Below are the datasets specified, along with the details of their references, authors, and download sources.

----------- STS-Gold Dataset ----------------

The dataset consists of 2026 tweets. The file consists of 3 columns: id, polarity, and tweet. The three columns denote the unique id, polarity index of the text and the tweet text respectively.

Reference: Saif, H., Fernandez, M., He, Y., & Alani, H. (2013). Evaluation datasets for Twitter sentiment analysis: a survey and a new dataset, the STS-Gold.

File name: sts_gold_tweet.csv

----------- Amazon Sales Dataset ----------------

This dataset is having the data of 1K+ Amazon Product's Ratings and Reviews as per their details listed on the official website of Amazon. The data was scraped in the month of January 2023 from the Official Website of Amazon.

Owner: Karkavelraja J., Postgraduate student at Puducherry Technological University (Puducherry, Puducherry, India)

Features:

• product_id - Product ID
• product_name - Name of the Product
• category - Category of the Product
• discounted_price - Discounted Price of the Product
• actual_price - Actual Price of the Product
• discount_percentage - Percentage of Discount for the Product
• rating - Rating of the Product
• rating_count - Number of people who voted for the Amazon rating
• about_product - Description about the Product
• user_id - ID of the user who wrote review for the Product
• user_name - Name of the user who wrote review for the Product
• review_id - ID of the user review
• review_title - Short review
• review_content - Long review
• img_link - Image Link of the Product
• product_link - Official Website Link of the Product

License: CC BY-NC-SA 4.0

File name: amazon.csv

----------- Rotten Tomatoes Reviews Dataset ----------------

This rating inference dataset is a sentiment classification dataset, containing 5,331 positive and 5,331 negative processed sentences from Rotten Tomatoes movie reviews. On average, these reviews consist of 21 words. The first 5331 rows contains only negative samples and the last 5331 rows contain only positive samples, thus the data should be shuffled before usage.

This data is collected from https://www.cs.cornell.edu/people/pabo/movie-review-data/ as a txt file and converted into a csv file. The file consists of 2 columns: reviews and labels (1 for fresh (good) and 0 for rotten (bad)).

Reference: Bo Pang and Lillian Lee. Seeing stars: Exploiting class relationships for sentiment categorization with respect to rating scales. In Proceedings of the 43rd Annual Meeting of the Association for Computational Linguistics (ACL'05), pages 115–124, Ann Arbor, Michigan, June 2005. Association for Computational Linguistics

File name: data_rt.csv

----------- Preprocessed Dataset Sentiment Analysis ----------------

Preprocessed amazon product review data of Gen3EcoDot (Alexa) scrapped entirely from amazon.in
Stemmed and lemmatized using nltk.
Sentiment labels are generated using TextBlob polarity scores.

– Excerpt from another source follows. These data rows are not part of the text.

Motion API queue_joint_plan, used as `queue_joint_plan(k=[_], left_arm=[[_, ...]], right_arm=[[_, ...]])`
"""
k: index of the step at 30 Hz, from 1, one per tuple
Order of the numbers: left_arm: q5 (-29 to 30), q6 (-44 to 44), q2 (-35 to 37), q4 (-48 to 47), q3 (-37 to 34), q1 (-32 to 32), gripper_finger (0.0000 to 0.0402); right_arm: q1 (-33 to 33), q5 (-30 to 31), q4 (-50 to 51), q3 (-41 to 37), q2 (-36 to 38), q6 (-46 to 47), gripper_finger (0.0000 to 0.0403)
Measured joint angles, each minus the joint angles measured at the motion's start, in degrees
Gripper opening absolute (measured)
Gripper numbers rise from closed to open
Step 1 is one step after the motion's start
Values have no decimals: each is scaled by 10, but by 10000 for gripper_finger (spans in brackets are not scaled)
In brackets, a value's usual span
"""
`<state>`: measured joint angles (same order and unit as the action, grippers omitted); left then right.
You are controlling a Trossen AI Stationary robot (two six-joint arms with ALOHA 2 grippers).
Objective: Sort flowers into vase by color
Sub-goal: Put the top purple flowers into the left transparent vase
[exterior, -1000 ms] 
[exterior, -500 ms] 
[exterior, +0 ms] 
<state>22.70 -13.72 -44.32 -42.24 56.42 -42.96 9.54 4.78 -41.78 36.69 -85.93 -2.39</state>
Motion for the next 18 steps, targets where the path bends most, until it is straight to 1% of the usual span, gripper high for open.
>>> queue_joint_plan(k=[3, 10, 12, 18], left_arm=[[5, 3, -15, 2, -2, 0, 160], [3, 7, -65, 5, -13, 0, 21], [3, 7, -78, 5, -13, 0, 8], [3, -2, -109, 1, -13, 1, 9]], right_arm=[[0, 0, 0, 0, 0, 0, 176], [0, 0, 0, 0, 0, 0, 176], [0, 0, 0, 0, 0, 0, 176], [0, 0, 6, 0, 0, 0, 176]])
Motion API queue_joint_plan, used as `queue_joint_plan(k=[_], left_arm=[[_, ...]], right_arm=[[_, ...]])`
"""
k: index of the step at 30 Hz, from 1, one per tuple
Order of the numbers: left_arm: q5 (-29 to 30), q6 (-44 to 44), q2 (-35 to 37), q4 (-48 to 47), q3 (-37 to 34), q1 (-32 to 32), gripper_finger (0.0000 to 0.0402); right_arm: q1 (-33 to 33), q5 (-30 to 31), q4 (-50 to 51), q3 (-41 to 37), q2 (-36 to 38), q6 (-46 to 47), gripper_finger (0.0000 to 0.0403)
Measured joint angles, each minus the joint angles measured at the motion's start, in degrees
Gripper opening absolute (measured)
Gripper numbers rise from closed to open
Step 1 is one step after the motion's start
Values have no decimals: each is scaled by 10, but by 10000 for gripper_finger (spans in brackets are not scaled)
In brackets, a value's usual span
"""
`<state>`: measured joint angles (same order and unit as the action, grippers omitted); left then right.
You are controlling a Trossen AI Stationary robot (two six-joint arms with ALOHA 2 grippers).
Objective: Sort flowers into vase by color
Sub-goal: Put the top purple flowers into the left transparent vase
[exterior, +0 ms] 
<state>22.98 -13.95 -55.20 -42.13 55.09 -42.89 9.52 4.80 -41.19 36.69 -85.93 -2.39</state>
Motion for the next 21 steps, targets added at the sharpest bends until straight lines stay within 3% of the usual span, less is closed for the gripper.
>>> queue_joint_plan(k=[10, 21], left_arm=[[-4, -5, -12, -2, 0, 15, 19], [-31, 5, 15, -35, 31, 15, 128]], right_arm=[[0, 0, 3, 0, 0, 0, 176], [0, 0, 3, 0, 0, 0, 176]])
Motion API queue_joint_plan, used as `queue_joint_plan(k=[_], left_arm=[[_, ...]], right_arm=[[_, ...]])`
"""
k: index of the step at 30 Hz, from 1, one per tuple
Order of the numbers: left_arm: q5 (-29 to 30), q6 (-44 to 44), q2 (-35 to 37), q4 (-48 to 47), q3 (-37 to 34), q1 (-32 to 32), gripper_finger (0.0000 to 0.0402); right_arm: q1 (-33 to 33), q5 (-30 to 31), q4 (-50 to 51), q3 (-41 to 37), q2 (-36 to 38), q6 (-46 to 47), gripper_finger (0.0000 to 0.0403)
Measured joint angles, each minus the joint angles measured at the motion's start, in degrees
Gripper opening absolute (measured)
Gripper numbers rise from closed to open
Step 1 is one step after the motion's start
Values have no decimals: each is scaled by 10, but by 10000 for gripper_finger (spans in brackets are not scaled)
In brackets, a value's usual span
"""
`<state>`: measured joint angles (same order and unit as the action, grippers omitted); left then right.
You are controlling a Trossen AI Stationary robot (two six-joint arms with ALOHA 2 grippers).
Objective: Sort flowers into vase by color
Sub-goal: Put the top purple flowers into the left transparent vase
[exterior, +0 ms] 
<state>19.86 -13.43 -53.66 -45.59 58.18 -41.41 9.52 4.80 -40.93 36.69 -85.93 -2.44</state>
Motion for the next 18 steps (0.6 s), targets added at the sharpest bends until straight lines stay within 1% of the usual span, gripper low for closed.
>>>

The file consists of 4 columns: index, review (stemmed and lemmatized review using nltk), polarity (score) and division (categorical label generated using polarity score).

DOI: 10.34740/kaggle/dsv/3877817

Citation: @misc{pradeesh arumadi_2022, title={Preprocessed Dataset Sentiment Analysis}, url={https://www.kaggle.com/dsv/3877817}, DOI={10.34740/KAGGLE/DSV/3877817}, publisher={Kaggle}, author={Pradeesh Arumadi}, year={2022} }

This dataset was used in the experimental phase of my research.

File name: EcoPreprocessed.csv

----------- Amazon Earphones Reviews ----------------

This dataset consists of a 9930 Amazon reviews, star ratings, for 10 latest (as of mid-2019) bluetooth earphone devices for learning how to train Machine for sentiment analysis.

This dataset was employed in the experimental phase of my research. To align it with the objectives of my study, certain reviews were excluded from the original dataset, and an additional column was incorporated into this dataset.

The file consists of 5 columns: ReviewTitle, ReviewBody, ReviewStar, Product and division (manually added - categorical label generated using ReviewStar score)

License: U.S. Government Works

Source: www.amazon.in

File name (original): AllProductReviews.csv (contains 14337 reviews)

File name (edited - used for my research) : AllProductReviews2.csv (contains 9930 reviews)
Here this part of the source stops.